Energie : « Nos politiques devraient assumer leurs responsabilités plutôt que de chercher des boucs émissaires comme l’Allemagne »

L’abandon du nucléaire serait un fiasco que Berlin s’entêterait à vouloir nous imposer. La réforme des marchés énergétiques européens, en octobre, a permis encore une fois de mettre en scène l’opposition franco-allemande, qualifiée par certains de véritable « guerre ». Mais on se trompe sur les faits. Pire, on se trompe d’ennemi, faisant ainsi le jeu de la Chine et des Etats-unis.
Début 2023, l’Allemagne fermait ses trois derniers réacteurs nucléaires. Au même second, elle relançait plusieurs centrales à charbon. N’était-ce pas la preuve que nos voisins compensaient une énergie pilotable (et décarbonée) par une autre (plus polluante) ?
Il aurait pourtant fallu rappeler que depuis dix ans, dans le silence, une vingtaine de centrales thermiques avaient été fermées outre-Rhin. Depuis, la half des énergies fossiles dans le combine allemand n’a fait que baisser, de même que les émissions de CO2 – nonobstant le petit rebond de 2022 que l’on doit à la crise énergétique et que l’on observe partout ailleurs.
Allemagne : 212 milliards d’euros pour accélérer la transition
Certes, la décarbonation aurait été bien plus rapide si l’Allemagne avait conservé ses centrales nucléaires, mais c’est une démocratie dont le peuple s’oppose à l’atome pour des raisons culturelles.
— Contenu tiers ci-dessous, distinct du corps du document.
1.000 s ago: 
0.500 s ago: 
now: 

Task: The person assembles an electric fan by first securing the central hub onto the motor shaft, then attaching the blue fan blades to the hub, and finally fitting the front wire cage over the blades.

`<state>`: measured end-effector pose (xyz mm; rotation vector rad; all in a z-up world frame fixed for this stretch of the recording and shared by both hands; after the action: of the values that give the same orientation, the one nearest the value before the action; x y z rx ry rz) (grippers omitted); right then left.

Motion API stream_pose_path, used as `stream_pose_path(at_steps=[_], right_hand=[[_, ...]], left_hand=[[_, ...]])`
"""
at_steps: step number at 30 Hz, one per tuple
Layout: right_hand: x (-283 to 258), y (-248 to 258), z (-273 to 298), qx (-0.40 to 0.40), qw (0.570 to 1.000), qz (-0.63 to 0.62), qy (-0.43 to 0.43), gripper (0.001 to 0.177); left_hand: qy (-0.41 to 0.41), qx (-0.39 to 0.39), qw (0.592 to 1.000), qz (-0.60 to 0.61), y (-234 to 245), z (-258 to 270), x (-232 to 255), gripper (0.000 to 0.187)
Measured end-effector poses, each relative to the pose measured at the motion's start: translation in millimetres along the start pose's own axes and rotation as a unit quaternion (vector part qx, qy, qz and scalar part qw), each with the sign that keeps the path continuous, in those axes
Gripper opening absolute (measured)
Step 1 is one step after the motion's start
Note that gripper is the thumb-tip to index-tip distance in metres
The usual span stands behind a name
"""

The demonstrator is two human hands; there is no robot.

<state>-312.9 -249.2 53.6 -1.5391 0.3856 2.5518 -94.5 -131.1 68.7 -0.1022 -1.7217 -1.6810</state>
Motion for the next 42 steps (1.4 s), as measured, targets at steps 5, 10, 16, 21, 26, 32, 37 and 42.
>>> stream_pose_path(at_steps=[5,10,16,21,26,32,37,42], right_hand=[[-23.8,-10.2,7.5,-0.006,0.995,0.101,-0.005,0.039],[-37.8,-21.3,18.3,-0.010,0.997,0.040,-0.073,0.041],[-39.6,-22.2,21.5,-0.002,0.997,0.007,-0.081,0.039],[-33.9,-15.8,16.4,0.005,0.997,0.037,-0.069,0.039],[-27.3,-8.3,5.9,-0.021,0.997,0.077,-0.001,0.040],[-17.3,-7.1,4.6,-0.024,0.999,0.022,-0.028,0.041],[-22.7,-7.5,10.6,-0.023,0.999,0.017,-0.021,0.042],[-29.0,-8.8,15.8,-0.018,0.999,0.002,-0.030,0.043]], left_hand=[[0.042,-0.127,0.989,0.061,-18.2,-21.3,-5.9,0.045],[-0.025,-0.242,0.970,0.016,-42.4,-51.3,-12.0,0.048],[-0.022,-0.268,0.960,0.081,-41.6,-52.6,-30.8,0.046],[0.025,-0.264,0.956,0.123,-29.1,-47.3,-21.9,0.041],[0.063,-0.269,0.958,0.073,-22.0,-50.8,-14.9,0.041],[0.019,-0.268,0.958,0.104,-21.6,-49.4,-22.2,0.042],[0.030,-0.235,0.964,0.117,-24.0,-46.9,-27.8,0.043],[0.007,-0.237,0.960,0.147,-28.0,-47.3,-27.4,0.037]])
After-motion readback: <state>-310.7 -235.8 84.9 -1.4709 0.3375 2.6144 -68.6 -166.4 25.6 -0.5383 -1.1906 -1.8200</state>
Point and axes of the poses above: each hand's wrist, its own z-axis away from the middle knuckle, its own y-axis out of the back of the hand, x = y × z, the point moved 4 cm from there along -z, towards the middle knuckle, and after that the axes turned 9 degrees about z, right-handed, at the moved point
Quoi qu’on en pense, l’Allemagne a donc mené une politique ambitieuse, avec des effets réels, en restructurant tout son système énergétique en l’espace d’une génération seulement.
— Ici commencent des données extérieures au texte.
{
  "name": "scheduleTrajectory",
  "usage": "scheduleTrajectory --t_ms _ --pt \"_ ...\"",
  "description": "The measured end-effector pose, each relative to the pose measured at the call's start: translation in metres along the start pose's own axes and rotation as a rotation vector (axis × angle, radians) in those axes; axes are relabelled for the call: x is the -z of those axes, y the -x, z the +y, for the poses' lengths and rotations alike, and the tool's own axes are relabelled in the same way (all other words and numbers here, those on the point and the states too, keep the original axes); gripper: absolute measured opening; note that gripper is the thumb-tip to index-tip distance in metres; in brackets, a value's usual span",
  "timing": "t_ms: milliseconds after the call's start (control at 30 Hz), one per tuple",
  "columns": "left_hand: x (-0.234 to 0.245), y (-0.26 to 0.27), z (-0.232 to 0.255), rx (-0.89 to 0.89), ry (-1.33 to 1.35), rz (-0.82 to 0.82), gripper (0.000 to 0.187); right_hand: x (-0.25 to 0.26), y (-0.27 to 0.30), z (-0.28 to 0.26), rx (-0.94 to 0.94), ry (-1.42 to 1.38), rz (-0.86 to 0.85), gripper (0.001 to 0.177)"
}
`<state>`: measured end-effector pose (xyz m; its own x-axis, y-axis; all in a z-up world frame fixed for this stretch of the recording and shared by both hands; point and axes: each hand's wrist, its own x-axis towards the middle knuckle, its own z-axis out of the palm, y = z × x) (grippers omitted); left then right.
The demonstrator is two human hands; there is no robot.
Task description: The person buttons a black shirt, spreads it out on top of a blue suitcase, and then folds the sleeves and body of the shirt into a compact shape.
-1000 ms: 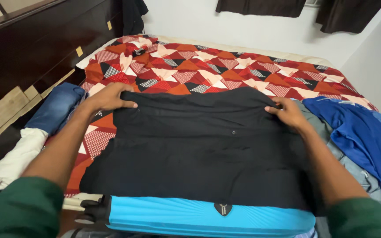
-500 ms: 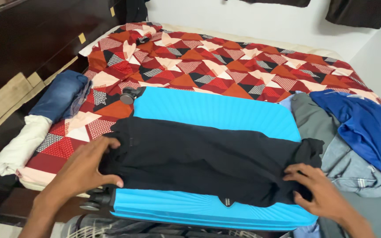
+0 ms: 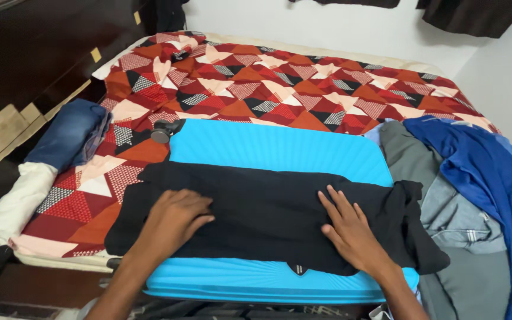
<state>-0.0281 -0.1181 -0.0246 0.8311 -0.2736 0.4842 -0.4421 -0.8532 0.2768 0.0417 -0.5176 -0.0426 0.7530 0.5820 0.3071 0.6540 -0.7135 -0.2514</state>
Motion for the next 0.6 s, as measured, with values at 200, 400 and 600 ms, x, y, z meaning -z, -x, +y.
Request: scheduleTrajectory --t_ms 200,400,600 --pt "0.024 0.024 0.011 0.145 0.053 0.072 0.032 -0.002 0.027 0.071 -0.184 0.201 0.128 0.057" --pt "0.044 0.006 0.021 0.513 0.022 -0.008 0.037 0.001 0.045 0.109 -0.404 0.270 0.269 0.050" --pt "0.032 -0.010 0.015 0.351 -0.199 0.218 0.041 0.006 0.054 0.118 -0.612 0.443 0.372 0.054"
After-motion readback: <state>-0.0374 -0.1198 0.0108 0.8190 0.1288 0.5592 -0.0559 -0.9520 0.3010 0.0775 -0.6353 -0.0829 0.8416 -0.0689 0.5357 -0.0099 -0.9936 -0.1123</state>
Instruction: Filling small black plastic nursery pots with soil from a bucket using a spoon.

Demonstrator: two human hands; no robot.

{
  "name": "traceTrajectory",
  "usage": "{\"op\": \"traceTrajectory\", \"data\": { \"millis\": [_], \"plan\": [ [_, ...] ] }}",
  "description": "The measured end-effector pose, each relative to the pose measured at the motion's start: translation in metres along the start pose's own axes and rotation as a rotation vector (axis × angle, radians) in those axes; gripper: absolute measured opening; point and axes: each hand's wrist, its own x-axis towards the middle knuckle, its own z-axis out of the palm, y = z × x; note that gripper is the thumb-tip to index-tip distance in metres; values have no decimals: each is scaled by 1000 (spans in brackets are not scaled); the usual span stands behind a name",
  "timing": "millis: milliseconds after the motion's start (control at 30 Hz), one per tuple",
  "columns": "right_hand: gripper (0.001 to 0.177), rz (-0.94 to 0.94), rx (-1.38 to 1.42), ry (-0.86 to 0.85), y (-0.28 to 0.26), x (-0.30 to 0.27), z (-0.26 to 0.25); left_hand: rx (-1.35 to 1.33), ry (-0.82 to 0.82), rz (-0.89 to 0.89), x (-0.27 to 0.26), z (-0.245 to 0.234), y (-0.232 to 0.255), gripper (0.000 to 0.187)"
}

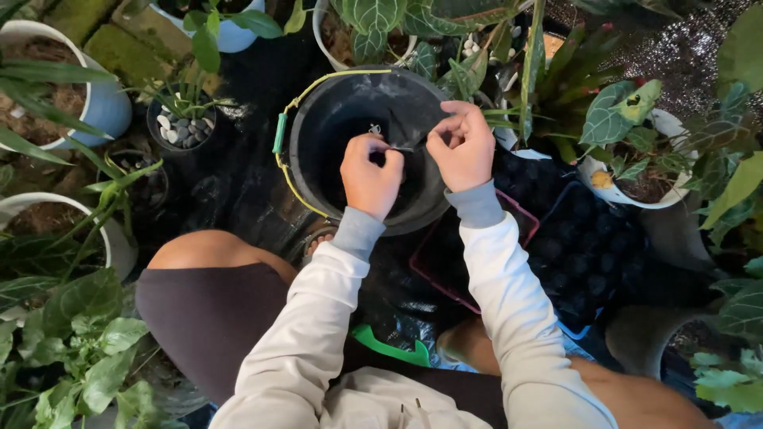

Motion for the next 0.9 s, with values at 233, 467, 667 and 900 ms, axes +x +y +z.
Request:
{"op": "traceTrajectory", "data": {
  "millis": [233,467,667,900],
  "plan": [
    [37,-148,12,83,0,-7,9,-624,23,-748,7,-1,3,28],
    [36,-240,91,-5,-13,-9,8,-1220,-88,-824,8,-16,11,62],
    [37,-250,182,-94,-18,-10,8,-1267,-48,-871,9,-11,2,57],
    [30,-164,290,-233,-27,-6,5,-1426,72,-800,17,-10,-6,36]
  ]
}}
Aujourd’hui le pays n’est pas menacé de pénurie (il est même un exportateur internet), et ce, même si la consommation d’électricité doit augmenter de façon significative. Certes, les Allemands sont légèrement en retard sur leur objectif de réduction de 95 % des émissions carbone entre 1990 et 2050, mais celui-ci était les plus ambitieux de tous les grands pays industrialisés.
Berlin met d’ailleurs les bouchées doubles, en annonçant au mois d’août un investissement de 212 milliards d’euros pour accélérer la transition. C’est un fait : les Allemands défendent leur imaginative and prescient d’une écologie dénucléarisée, notamment chez leurs voisins les plus proches. Ils ont également fait pression pour que ferme la centrale de Fessenheim – et on peut le comprendre : la France avait eu l’indélicatesse de construire ces réacteurs à la frontière des deux pays… Néanmoins, les critiques de l’Allemagne tombent souvent dans la paranoïa.
France : manque de moyens et absence de stratégie
En témoigne par exemple le titre de la récente publication de l’École de guerre économique, une école privée « d’intelligence économique » : « Rapport d’alerte, ingérence des fondations politiques allemandes et sabotage de la filière nucléaire française », (juin 2023). Bien peu d’éléments sont versés au file. Le rapport concentre ses attaques sur deux fondations germaniques, orientées à gauche, dont les « manœuvres » se limitent pour l’essentiel à publier des rapports. En fait de complot, on a connu plus fourbe.
Il vous reste 45% de cet article à lire. La suite est réservée aux abonnés.